The proposed membrane orientation of CYP46A1. Black horizontal line separates the cytosol (above) and the lipid bilayer (below). The CYP46A1 molecule (PDB ID 2Q9F) is shown in four different views rotated counterclockwise by 90°. (a) Spatial position of the heme (shown as sticks and balls in red), substrate (cholesterol sulfate, shown as sticks and balls in lime), the missed cleavage sites (shown as sticks in magenta), and amino acid residues flanking the putative membrane-interacting peptides (shown as sticks in blue). The N-terminus, which connects to the transmembrane anchor, is shown as orange ball. (b) The surface representation of CYP46A1. The views and coloring are the same as in (a); the putative membrane-interacting peptides are in green.

Fig. 6

The proposed membrane orientation of CPR. Black horizontal line separates the cytosol (above) and the lipid bilayer (below). The CPR molecule (PDB ID 1AMO) is shown in four different views rotated counterclockwise by 90°. (a) Spatial position of NADP(H) (shown as sticks and balls in green), FAD (shown as sticks and balls in yellow), FMN (shown as sticks and balls in red), the missed cleavage sites (shown as sticks in magenta), and amino acid residues flanking the putative membrane-interacting peptides (shown as sticks in blue).

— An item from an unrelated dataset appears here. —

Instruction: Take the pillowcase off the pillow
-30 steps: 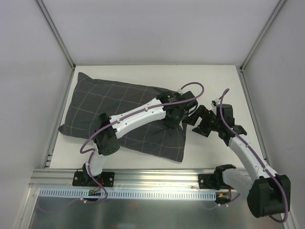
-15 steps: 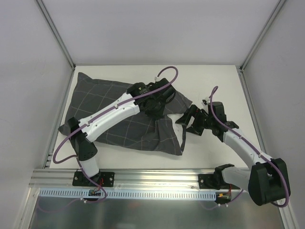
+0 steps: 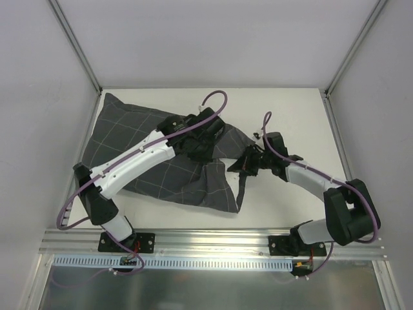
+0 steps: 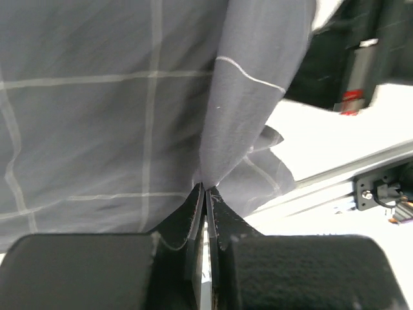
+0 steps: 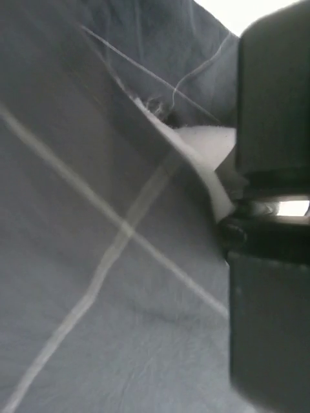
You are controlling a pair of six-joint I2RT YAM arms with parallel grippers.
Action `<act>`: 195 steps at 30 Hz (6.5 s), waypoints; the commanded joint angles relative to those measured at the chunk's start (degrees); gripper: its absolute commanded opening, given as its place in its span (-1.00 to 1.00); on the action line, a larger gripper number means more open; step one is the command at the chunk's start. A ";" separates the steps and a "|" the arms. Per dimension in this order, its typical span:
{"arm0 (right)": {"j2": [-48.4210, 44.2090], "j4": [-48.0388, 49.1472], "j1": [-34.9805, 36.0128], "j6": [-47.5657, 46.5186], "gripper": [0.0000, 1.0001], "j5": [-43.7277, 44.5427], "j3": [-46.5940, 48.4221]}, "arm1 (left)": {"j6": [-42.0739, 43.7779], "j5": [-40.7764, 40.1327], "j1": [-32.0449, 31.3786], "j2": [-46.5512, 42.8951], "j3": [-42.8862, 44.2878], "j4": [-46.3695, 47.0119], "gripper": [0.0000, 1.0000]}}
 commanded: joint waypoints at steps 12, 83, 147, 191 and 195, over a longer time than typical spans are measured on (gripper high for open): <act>-25.55 -26.25 -8.59 -6.44 -0.99 4.86 20.24 | 5.17 -2.27 24.46 -15.35 -22.84 3.84 -1.00; -26.35 -31.77 -8.06 -9.67 -0.99 -2.44 20.83 | 10.87 -1.48 -1.38 -26.28 -8.37 18.17 0.64; -17.12 -19.73 11.11 -6.43 -0.99 8.82 29.97 | 10.44 15.69 18.94 -14.80 -0.24 15.53 0.79; -25.11 -38.17 2.32 -15.21 0.73 23.30 32.44 | 1.13 1.16 4.34 -15.53 -10.27 15.97 -1.00; -24.07 -38.97 -1.01 -18.11 0.68 27.36 29.63 | 1.30 3.44 4.95 -15.79 -9.13 15.97 -1.00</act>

The N-terminus, which connects to the transmembrane segment, is shown as orange ball. (b) The surface representation of CPR. The views and coloring are the same as in (a); the putative membrane-interacting peptides are in green. (c) The surface representation of CPR showing the domain structure; the FAD- and NADPH-binding domains are in aquamarine, the connecting domain is in yellow, and the FMN-binding domain is in violet. Q150 and R313 (Q153 and R316 in human CPR) whose mutations result in disordered steroidogenesis are in black.

Fig. 7

The HPLC product profiles of the extracts from the enzyme assays carried out with (a) purified CYP46A1 and cholesterol-enriched E. coli membranes; (b) control incubation with boiled CYP46A1; and (c) purified recombinant CYP46A1 and cholesterol. Assay conditions were as described in Materials and Methods.